What the exercise asks.
Reading the data below, count the lines that carry the string "blue". Give nothing but the count.

━━━━━━━━━━

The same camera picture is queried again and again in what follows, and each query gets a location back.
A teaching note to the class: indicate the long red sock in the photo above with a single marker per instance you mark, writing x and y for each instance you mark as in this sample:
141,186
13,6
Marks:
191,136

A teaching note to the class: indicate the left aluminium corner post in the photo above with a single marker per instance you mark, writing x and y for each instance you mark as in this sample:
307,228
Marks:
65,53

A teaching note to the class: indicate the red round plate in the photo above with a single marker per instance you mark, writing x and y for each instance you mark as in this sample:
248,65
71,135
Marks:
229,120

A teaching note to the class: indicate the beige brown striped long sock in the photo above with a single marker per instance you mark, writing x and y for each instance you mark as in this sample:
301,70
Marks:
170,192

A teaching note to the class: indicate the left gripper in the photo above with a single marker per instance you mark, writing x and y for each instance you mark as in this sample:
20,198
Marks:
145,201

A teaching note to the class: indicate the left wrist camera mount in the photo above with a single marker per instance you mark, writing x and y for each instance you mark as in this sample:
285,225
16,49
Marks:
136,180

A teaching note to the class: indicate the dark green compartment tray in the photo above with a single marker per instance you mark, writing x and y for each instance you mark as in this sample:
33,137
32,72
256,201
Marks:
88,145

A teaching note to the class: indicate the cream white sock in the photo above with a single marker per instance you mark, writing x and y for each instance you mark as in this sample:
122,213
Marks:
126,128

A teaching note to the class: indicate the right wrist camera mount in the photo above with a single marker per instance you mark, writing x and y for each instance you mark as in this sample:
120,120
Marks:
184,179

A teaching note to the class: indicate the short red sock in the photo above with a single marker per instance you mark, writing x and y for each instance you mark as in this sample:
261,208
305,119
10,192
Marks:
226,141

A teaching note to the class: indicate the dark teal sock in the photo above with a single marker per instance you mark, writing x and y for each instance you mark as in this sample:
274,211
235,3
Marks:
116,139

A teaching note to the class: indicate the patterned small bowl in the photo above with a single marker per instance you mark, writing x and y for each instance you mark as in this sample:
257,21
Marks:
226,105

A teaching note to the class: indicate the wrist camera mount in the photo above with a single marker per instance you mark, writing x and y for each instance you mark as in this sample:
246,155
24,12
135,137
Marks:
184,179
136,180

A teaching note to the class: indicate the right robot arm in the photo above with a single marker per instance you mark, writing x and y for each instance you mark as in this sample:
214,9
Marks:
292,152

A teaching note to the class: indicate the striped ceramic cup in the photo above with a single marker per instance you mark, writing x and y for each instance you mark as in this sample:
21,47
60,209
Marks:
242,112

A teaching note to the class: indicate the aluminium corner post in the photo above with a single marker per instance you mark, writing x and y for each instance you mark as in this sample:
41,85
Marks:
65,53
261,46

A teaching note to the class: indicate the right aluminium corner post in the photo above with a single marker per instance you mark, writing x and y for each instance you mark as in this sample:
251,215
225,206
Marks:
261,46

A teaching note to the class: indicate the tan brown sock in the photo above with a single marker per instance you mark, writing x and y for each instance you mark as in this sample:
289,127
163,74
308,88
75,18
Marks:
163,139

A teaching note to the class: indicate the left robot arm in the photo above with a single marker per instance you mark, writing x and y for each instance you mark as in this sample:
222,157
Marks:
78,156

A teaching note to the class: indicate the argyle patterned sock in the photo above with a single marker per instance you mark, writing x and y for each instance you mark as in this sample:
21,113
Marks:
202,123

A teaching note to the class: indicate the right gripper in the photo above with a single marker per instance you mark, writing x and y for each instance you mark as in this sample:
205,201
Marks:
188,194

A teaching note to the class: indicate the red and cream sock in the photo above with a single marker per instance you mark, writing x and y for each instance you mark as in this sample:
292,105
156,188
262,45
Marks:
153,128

━━━━━━━━━━

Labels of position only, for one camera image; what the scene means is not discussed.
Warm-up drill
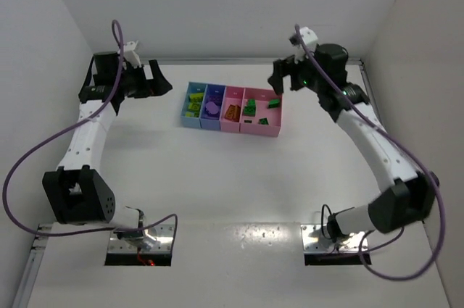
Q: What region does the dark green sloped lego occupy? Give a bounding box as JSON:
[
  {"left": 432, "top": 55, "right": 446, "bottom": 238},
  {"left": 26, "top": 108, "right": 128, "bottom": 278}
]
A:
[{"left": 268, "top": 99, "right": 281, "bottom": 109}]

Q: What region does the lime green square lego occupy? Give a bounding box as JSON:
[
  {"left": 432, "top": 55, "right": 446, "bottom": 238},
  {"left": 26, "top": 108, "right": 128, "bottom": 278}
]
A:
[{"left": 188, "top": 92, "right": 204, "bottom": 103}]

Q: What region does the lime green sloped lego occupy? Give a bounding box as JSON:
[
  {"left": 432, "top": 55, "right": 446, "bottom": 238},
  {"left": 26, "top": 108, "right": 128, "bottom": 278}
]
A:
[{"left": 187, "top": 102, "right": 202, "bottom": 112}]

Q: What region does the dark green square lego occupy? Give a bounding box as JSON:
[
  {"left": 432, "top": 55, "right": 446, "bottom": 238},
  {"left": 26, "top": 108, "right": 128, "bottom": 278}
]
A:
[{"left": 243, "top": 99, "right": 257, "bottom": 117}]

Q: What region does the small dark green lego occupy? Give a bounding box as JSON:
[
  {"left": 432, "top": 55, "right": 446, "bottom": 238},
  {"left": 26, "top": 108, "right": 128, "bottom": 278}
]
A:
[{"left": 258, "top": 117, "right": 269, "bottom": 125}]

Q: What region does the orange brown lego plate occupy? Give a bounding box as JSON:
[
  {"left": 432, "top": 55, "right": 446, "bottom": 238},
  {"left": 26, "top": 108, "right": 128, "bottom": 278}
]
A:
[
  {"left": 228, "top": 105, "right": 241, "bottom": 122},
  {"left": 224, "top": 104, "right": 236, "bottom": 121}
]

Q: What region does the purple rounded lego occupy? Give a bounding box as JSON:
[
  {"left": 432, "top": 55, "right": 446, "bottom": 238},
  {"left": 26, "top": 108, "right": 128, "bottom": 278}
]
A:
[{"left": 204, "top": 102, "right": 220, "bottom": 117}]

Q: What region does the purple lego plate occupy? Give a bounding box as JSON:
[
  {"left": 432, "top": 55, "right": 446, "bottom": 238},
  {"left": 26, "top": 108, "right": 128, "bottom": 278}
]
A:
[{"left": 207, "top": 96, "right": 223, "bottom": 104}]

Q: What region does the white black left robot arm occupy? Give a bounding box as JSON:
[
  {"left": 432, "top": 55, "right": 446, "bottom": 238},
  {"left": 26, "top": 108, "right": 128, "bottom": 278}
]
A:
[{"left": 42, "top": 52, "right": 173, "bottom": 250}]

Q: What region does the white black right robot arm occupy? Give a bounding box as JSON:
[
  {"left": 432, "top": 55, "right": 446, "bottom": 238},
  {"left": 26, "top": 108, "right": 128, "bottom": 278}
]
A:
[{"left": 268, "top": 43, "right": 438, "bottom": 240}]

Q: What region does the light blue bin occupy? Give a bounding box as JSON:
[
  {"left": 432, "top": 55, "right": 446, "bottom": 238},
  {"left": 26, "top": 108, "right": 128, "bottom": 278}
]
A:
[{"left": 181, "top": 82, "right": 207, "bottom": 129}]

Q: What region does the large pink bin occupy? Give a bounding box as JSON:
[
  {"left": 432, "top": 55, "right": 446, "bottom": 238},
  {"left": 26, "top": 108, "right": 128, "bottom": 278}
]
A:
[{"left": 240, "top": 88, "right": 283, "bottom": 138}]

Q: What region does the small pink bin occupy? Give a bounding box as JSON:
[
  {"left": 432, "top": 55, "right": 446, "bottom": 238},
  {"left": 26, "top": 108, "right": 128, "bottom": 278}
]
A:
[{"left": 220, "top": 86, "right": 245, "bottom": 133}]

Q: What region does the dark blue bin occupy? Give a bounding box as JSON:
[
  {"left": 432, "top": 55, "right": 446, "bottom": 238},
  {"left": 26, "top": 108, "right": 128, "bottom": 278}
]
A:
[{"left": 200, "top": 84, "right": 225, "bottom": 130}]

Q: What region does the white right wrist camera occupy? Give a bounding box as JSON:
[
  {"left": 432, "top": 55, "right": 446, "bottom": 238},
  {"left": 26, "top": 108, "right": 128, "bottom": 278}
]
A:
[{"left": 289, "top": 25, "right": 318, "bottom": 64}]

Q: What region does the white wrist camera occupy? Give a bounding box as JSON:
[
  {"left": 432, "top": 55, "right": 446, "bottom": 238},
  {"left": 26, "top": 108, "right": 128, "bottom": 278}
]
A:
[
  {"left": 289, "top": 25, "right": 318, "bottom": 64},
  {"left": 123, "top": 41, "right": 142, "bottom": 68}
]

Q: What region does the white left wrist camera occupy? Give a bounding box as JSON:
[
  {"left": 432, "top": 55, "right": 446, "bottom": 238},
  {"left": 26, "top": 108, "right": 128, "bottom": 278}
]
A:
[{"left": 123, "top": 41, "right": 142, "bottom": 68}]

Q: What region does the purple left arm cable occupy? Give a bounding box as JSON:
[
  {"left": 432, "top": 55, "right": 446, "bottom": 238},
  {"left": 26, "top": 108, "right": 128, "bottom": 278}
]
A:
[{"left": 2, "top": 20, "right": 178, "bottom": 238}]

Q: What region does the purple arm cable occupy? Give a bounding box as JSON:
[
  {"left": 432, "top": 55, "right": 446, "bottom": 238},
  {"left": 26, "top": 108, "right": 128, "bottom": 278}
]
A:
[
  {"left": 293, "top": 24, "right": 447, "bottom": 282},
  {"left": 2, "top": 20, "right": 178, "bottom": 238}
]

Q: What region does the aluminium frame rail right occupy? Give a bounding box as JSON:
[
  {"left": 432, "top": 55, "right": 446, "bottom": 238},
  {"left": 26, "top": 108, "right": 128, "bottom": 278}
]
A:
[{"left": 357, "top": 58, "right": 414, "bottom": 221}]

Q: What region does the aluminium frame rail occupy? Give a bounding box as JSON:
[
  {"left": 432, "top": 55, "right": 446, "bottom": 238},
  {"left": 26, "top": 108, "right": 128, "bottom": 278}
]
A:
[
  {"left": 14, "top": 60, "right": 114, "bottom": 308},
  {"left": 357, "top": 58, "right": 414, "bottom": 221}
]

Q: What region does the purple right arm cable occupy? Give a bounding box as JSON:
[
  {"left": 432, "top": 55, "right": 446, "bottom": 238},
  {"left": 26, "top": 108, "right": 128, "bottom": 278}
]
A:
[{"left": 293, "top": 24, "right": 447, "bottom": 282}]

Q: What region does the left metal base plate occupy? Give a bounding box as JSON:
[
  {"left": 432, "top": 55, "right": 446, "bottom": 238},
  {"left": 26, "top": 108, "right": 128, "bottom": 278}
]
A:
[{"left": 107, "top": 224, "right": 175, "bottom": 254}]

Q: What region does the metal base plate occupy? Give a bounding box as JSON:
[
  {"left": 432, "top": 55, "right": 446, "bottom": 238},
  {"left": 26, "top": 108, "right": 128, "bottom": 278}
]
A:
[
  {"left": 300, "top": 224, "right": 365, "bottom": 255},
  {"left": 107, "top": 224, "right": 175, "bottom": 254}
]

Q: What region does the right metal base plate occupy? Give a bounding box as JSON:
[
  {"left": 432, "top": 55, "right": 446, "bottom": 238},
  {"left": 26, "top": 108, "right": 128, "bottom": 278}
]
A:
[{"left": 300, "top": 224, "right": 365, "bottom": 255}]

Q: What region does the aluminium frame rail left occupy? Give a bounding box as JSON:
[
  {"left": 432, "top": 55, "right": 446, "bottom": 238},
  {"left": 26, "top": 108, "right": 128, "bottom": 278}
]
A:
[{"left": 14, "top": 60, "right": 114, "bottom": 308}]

━━━━━━━━━━

Task response.
2